## Records
════════════════════

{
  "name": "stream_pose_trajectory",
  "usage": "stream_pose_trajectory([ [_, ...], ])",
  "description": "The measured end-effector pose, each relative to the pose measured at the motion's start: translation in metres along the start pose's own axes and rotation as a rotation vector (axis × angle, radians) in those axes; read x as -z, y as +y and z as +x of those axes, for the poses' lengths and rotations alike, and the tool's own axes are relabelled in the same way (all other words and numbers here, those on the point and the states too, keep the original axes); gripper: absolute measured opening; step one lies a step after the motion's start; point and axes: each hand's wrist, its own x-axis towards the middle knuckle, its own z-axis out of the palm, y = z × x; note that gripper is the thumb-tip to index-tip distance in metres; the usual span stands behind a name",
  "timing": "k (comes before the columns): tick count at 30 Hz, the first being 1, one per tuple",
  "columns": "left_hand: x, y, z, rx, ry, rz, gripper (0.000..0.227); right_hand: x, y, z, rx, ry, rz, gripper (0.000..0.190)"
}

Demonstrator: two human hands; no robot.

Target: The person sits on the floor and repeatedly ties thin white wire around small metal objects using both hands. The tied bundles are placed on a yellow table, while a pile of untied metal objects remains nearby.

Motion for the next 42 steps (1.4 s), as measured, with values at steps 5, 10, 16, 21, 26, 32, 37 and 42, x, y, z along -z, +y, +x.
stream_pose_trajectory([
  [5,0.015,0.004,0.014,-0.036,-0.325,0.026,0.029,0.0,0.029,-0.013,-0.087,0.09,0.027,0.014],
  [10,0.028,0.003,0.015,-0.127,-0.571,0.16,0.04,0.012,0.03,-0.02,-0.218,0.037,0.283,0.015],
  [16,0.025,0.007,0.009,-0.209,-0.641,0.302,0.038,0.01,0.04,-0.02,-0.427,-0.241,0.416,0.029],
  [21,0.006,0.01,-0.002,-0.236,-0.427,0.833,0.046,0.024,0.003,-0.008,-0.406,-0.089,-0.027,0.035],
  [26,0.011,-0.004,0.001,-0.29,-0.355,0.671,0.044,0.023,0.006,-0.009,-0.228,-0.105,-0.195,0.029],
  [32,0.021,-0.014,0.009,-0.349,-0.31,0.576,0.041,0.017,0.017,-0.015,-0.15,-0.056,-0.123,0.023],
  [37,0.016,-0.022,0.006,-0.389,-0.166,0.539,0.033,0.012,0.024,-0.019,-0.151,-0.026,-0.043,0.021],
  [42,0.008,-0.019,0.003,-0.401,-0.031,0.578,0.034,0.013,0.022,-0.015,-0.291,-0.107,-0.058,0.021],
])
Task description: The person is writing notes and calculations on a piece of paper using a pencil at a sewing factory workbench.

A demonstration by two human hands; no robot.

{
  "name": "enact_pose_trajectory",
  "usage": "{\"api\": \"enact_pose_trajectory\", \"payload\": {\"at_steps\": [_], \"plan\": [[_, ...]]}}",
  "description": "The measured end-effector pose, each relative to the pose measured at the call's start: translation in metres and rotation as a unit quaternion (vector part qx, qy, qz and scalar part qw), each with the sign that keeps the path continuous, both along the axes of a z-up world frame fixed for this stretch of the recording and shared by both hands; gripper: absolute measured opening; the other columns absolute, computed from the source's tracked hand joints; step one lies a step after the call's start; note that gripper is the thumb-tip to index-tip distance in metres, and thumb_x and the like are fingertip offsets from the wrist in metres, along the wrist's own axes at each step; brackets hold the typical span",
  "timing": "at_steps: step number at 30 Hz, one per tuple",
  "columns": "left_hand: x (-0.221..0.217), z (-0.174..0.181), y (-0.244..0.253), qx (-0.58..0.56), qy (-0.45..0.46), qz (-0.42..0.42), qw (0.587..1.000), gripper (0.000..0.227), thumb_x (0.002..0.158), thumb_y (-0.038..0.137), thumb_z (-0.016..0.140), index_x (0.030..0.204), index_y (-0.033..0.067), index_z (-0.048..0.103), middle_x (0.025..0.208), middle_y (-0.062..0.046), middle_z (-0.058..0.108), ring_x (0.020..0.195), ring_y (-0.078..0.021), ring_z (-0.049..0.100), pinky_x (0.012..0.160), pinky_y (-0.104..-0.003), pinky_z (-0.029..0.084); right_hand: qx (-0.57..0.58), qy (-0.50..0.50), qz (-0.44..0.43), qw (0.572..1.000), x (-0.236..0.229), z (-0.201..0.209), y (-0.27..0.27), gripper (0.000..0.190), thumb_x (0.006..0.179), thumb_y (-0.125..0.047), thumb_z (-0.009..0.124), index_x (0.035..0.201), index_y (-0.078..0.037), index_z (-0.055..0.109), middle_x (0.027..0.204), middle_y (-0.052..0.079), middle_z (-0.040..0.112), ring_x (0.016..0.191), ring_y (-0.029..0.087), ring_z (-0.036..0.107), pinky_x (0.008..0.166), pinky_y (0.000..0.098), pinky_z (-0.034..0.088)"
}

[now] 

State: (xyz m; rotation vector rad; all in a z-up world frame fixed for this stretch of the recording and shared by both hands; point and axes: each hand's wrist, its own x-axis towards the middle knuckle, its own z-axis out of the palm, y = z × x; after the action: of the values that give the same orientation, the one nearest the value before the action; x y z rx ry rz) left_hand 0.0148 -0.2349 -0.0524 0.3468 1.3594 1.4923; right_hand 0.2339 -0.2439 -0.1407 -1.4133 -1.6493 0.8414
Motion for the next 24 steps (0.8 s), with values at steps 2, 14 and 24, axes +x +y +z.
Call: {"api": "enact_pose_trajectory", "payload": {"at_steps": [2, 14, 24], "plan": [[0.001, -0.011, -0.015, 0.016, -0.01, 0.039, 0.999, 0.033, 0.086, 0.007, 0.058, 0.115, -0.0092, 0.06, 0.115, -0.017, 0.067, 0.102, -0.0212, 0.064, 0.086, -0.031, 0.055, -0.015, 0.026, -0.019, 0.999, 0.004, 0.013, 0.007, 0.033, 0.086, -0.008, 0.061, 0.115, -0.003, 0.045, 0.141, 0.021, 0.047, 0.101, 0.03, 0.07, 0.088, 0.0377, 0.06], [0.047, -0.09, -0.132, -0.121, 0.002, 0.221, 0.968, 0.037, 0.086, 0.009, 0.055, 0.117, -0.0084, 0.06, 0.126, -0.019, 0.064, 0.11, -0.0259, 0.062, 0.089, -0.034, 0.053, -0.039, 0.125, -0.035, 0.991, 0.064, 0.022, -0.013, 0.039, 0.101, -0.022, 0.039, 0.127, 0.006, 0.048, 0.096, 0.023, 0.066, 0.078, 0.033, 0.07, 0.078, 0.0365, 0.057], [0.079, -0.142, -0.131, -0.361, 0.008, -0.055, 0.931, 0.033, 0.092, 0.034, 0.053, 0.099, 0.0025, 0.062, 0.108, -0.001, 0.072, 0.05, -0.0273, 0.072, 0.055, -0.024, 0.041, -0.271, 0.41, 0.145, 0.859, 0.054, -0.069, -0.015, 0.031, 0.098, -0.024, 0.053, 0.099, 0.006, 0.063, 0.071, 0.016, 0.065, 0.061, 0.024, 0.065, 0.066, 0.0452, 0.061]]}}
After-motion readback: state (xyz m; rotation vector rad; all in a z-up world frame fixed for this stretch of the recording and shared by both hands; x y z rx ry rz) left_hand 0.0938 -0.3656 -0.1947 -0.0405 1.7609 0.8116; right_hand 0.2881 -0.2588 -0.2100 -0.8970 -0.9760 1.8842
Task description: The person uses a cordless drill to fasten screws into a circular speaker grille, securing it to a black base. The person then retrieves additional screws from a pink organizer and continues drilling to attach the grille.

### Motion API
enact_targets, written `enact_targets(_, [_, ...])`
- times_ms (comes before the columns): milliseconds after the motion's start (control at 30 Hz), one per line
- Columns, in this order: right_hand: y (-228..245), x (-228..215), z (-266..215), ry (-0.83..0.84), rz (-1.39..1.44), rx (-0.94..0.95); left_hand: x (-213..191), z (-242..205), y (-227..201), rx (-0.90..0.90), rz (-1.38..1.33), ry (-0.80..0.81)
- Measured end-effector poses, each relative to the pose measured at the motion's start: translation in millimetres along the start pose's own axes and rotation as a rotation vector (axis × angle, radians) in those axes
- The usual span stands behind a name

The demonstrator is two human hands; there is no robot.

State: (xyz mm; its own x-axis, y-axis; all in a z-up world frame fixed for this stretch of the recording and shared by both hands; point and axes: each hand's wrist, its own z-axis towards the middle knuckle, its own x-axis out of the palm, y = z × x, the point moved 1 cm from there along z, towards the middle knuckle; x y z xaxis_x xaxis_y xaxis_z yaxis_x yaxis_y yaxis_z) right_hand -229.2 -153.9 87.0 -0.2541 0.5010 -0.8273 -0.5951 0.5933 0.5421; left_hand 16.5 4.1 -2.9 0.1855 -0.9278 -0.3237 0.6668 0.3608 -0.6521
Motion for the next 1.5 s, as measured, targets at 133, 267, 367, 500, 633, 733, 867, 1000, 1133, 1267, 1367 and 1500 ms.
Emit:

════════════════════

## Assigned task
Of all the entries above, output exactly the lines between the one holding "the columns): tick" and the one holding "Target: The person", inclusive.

## Expected output
  "timing": "k (comes before the columns): tick count at 30 Hz, the first being 1, one per tuple",
  "columns": "left_hand: x, y, z, rx, ry, rz, gripper (0.000..0.227); right_hand: x, y, z, rx, ry, rz, gripper (0.000..0.190)"
}

Demonstrator: two human hands; no robot.

Target: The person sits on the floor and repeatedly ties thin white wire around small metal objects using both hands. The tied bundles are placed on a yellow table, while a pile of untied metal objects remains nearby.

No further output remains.